Head coach Steve Lavin and the Red Storm started Big East play a day after the New Year, and just as this January weather has produced an unexpectedly warm temperatures in addition to frigid cold, so have the Red Storm.
St. John’s (11-7, 3-3) has shown this month that they can run with some of the conference’s top team, gathering wins against a No. 14 Cincinnati team on the road and No. 20 Notre Dame at The Garden.
But around those big wins, the Johnnies also suffered two heartbreaking losses to Villanova and Rutgers, and an embarrassing Saturday morning defeat to Georgetown.
“We’re a work in progress,” Lavin said after the Notre Dame game. “Expect the unexpected and buckle up and enjoy the rollercoaster ride. This is a wonderfully young team that will, at times play maddening basketball. But they also balance it out with some brilliant play.”
Sophomore guard D’Angelo Harrison, currently the Big East’s leading scorer, displayed some late game heroics against Cincinnati on Jan. 5, despite having an off night with his jumper. He seemed as though he would take the defending Titus Rubles into the lane, but instead stopped on a dime 15 feet from the basket and sunk a shot to give the Johnnies the 53-52 lead with which they would eventually win.
“My teammates believed in me, coach called it a great play, I got the switch I wanted, and I just pulled up right over him and it was a great shot,” Harrison said. “Coach could have called anyone’s number, and he called my number and I delivered.”
The Johnnies also showed some versatility in their 67-63 win over Notre Dame, switching from their usual matchup zone to a man-to-man against the sharpshooting Fighting Irish.
While the Johnnies were outrebounded 36-32 by Notre Dame, with Harrison leading the team with five boards, St. John’s limited their turnovers to just nine, and got an unexpected defensive contribution from Harrison in the closing seconds of the game when he rose up to block 6-foot-10 Tom Knight’s dunk to preserve the win.
In between those wins were two home losses, a 58-56 defeat against Rutgers in which the Johnnies’ offense went cold, and a 67-51 blowout at the hands of Georgetwon that Sir’Dominic Pointer said left the team “embarrassed.”
“You lose a couple of games and sometimes you feel like you’re never going to win another game,” Hoyas coach John Thompson III said after the game, referring to the losing streak his team had just snapped.
He might as well have been voicing the feelings of the Red Storm, who fell behind 33-10 less than 14 minutes into the game and looked listless in front of a Garden crowd heavy with Hoyas fans.
The team opened the Big East slate with a 98-86 overtime loss against Villanova, where there were flashes of good basketball from St.
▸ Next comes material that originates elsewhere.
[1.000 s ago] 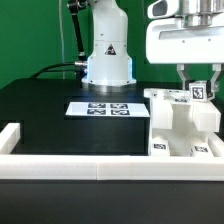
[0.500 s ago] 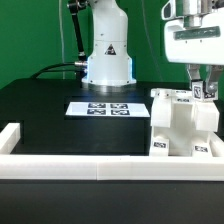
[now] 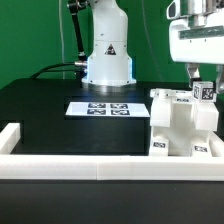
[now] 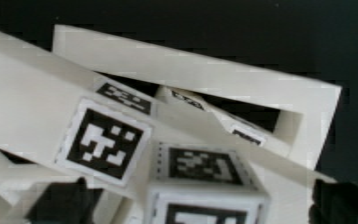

John’s, but they didn’t have all cylinders clicking at the same time.
The Johnnies shot well against the Wildcats, but big men Maurice Sutton and Mouphtaou Yarou dominated them inside, fouling out Pointer, forward Chris Obekpa and Amir Garrett.
Despite that, Harrison dropped a career-high 36 points to keep the Johnnies in it, including two free throws with one second left to tie the game and send it into overtime.
But in the extra period, the Wildcats went on a 10-0 run to win going away.
On the women’s side, before their blowout loss to Notre Dame, the Red Storm St. John’s had been victorious in their three previous Big East contests.
After a close game on the road against Rutgers, edging the Scarlet Knights 48-44, the Red Storm proceeded to blow out their next two Big East opponents.
The Johnnies proved that the men’s team isn’t the only one to have two home courts, demolishing Seton Hall at The Garden and flattening Pitt at Carnesecca Arena, winning those games by a combined 55 points.
Shenneika Smith continues to show that she is a dominant force in women’s college basketball, scoring a total of 50 points and collecting 20 rebounds in those three conference wins.